WASHINGTON – Representatives from 21 US Jewish organizations sent a letter to members of the Senate Judiciary Committee and the Foreign Relations Committee, urging the confirmation of Deborah Lipstadt.
“We write to urge you to swiftly fill the position of US Special Envoy to Monitor and Combat Antisemitism by considering the current nominee,” reads the letter sent on Thursday.
Among the groups that signed the letter were the Jewish Federations of North America, the World Jewish Congress and the Anti-Defamation League.
Lipstadt’s nomination has been stalled in the past few weeks and it is still unclear when the Senate will debate and vote to confirm her.
Republican James Risch of Idaho, the ranking member of the Senate Foreign Relations Committee, told Jewish Insider this week he was concerned about past Lipstadt tweets in which she was critical of Republican lawmakers.
Other Republican lawmakers fault her for appearing in an ad during last year’s presidential campaign likening former president Donald Trump’s rhetoric to those of the Nazis in the 1930s.
“Filling this position is a high priority for our organizations and of utmost importance in fighting growing antisemitism and hate worldwide,” they wrote. “As Jewish organizations dedicated to protecting the rights and security of the Jewish people, we believe that the US Special Envoy position is crucial to addressing the global rise in antisemitic violence, harassment, vandalism, attitudes, and incitement.
“Every day that we delay filling this critical position, we are endangering people’s lives,” they wrote. “We cannot let antisemitism become a wedge issue in today’s polarized politics. To this end, we strongly urge you to prioritize filling this position, which is not only the right thing to do but also sends a powerful signal to governments around the world that the US takes combating antisemitism seriously and calls on them to do the same.”
In July, US President Joe Biden formally nominated Deborah Lipstadt as the next US ambassador to combat and monitor antisemitism. A professor of modern Jewish history and Holocaust studies at Emory University in Atlanta, Georgia, was the founding director of the Institute for Jewish Studies.

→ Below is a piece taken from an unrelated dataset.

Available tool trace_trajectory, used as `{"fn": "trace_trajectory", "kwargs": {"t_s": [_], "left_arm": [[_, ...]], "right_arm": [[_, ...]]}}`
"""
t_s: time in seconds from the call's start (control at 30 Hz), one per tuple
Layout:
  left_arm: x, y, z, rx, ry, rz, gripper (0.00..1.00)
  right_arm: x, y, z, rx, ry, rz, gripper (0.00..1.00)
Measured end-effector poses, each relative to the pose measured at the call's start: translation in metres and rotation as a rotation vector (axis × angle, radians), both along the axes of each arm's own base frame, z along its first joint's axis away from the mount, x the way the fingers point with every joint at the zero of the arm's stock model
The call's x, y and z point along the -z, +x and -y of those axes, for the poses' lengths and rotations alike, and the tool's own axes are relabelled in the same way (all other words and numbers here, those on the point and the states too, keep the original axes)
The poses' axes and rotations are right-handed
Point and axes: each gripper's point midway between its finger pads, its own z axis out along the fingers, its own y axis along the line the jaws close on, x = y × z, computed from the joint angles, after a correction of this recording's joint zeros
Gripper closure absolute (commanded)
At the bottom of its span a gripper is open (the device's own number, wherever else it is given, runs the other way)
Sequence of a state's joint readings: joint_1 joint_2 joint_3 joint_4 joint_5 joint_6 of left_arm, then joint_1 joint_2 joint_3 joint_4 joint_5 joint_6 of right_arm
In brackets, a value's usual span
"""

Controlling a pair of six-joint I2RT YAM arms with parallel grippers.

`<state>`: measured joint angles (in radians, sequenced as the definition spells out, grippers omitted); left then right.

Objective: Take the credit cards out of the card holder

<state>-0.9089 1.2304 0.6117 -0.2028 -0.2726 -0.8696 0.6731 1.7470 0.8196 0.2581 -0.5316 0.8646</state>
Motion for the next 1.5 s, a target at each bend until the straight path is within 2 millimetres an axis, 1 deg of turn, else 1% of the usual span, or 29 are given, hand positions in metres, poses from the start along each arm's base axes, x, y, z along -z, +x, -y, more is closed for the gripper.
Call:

She is currently on the boards of the Jewish Forward Advisory Committee and the American Jewish Joint Distribution Committee, and serves as a judge for the Rohr Prize in Jewish Literature.
During the administration of former president Bill Clinton, she served in several roles at the United States Holocaust Memorial Museum.
Due to the rise in antisemitism worldwide, several Jewish leaders called on the Biden administration in recent weeks to fill the position, which has been vacant since he took office.
Lipstadt is the author of eight books, including The Eichmann Trial, Holocaust: An American Understanding; Antisemitism: Here and Now; and Beyond Belief: The American Press and the Coming of the Holocaust, 1933–1945.
Denying the Holocaust: The Growing Assault on Truth and Memory, published in 1994, led British writer and Holocaust denier David Irving to sue her for libel in London in 2000. The trial resulted in a victory for Lipstadt, who in 2005 wrote her memoir History on Trial: My Day in Court with a Holocaust Denier.